DESCRIPTION OF THE TASK:
For the material below, set down exactly the lines between the one containing "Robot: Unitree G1" and the last line, both included, leaving every picture out.

# # #

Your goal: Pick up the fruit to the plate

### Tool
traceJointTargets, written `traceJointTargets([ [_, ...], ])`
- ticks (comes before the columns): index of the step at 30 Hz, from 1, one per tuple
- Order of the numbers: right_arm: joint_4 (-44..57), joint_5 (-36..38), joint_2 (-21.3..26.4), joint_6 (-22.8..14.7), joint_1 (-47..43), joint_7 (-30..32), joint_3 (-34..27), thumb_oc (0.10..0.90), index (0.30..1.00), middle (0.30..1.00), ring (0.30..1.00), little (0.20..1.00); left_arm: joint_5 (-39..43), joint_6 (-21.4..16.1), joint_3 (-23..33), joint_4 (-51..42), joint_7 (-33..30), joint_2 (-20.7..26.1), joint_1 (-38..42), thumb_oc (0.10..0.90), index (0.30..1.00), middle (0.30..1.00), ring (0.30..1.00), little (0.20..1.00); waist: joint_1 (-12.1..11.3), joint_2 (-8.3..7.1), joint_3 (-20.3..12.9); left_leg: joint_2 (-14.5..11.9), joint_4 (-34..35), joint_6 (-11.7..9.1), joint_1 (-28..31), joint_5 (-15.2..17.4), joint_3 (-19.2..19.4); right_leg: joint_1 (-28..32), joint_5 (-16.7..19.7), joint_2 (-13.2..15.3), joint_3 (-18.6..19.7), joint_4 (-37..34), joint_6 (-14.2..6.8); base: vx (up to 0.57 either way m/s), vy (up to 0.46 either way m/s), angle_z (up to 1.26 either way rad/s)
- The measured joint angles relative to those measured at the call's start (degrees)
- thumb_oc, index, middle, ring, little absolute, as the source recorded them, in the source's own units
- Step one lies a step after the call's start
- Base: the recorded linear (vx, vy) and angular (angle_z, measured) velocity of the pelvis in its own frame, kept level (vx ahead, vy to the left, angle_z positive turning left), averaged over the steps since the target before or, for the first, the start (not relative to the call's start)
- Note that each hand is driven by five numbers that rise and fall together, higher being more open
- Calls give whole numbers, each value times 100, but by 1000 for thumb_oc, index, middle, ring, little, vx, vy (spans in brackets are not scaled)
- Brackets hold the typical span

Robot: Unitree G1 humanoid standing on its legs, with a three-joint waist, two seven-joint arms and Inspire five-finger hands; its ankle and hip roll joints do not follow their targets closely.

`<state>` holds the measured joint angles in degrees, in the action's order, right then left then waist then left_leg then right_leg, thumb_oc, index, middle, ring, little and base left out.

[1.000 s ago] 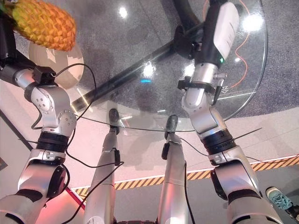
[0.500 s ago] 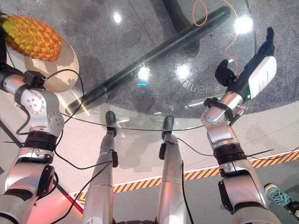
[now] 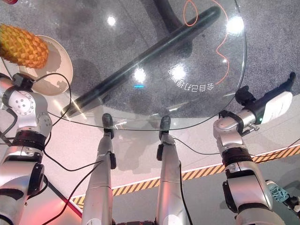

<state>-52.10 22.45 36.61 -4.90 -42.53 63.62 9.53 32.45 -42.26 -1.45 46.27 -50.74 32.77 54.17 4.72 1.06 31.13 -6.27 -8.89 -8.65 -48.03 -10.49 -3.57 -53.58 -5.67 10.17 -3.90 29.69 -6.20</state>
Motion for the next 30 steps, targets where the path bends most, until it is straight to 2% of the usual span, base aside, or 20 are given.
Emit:
traceJointTargets([
  [6, -508, 725, -44, -89, 88, -147, -180, 800, 900, 900, 900, 900, 49, -7, -51, 110, -8, 66, 43, 100, 300, 300, 300, 200, 29, -1, 1, -17, -5, -6, 8, -4, 0, 5, 10, -20, 0, 0, 7, 0, 0, 0],
  [8, -572, 865, -83, -78, 104, -304, -179, 800, 900, 900, 900, 900, 23, -7, -245, 110, -27, 91, 55, 100, 300, 300, 300, 200, 23, -1, 1, -19, -9, -8, 10, -5, 0, 5, 18, -23, 2, 1, 18, 0, 0, 0],
  [12, -771, 1031, -99, -68, 69, -803, -170, 800, 900, 900, 900, 900, -302, -9, -417, 192, -39, 96, 117, 100, 300, 300, 300, 200, 3, -2, 1, -21, -8, -22, 26, -14, 0, 16, 23, -27, 6, 3, 19, 0, 0, 0],
  [21, -1748, 1424, -295, -138, 57, -2477, -159, 800, 900, 900, 900, 900, -910, -11, -469, 518, -406, 112, 259, 100, 300, 300, 300, 200, -13, -7, -1, -56, -14, -34, 89, -22, -3, 80, 28, -63, 3, 19, 27, 2, -4, 0],
  [30, -1845, 1413, -310, -212, 52, -3058, -124, 800, 900, 900, 900, 900, -1659, 50, -503, 698, -739, 114, 270, 100, 300, 300, 300, 200, -25, -9, -2, -75, -18, -49, 91, -33, -9, 81, 40, -87, 2, 26, 43, 0, 0, 0],
])
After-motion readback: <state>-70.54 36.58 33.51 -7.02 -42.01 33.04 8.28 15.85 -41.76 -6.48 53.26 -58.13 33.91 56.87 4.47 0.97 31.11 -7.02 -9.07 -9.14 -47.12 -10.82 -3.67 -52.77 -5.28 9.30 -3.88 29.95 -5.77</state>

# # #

EXERCISE ANSWER:
Robot: Unitree G1 humanoid standing on its legs, with a three-joint waist, two seven-joint arms and Inspire five-finger hands; its ankle and hip roll joints do not follow their targets closely.

`<state>` holds the measured joint angles in degrees, in the action's order, right then left then waist then left_leg then right_leg, thumb_oc, index, middle, ring, little and base left out.

[1.000 s ago] 
[0.500 s ago] 
[now] 

<state>-52.10 22.45 36.61 -4.90 -42.53 63.62 9.53 32.45 -42.26 -1.45 46.27 -50.74 32.77 54.17 4.72 1.06 31.13 -6.27 -8.89 -8.65 -48.03 -10.49 -3.57 -53.58 -5.67 10.17 -3.90 29.69 -6.20</state>
Motion for the next 30 steps, targets where the path bends most, until it is straight to 2% of the usual span, base aside, or 20 are given.
Emit:
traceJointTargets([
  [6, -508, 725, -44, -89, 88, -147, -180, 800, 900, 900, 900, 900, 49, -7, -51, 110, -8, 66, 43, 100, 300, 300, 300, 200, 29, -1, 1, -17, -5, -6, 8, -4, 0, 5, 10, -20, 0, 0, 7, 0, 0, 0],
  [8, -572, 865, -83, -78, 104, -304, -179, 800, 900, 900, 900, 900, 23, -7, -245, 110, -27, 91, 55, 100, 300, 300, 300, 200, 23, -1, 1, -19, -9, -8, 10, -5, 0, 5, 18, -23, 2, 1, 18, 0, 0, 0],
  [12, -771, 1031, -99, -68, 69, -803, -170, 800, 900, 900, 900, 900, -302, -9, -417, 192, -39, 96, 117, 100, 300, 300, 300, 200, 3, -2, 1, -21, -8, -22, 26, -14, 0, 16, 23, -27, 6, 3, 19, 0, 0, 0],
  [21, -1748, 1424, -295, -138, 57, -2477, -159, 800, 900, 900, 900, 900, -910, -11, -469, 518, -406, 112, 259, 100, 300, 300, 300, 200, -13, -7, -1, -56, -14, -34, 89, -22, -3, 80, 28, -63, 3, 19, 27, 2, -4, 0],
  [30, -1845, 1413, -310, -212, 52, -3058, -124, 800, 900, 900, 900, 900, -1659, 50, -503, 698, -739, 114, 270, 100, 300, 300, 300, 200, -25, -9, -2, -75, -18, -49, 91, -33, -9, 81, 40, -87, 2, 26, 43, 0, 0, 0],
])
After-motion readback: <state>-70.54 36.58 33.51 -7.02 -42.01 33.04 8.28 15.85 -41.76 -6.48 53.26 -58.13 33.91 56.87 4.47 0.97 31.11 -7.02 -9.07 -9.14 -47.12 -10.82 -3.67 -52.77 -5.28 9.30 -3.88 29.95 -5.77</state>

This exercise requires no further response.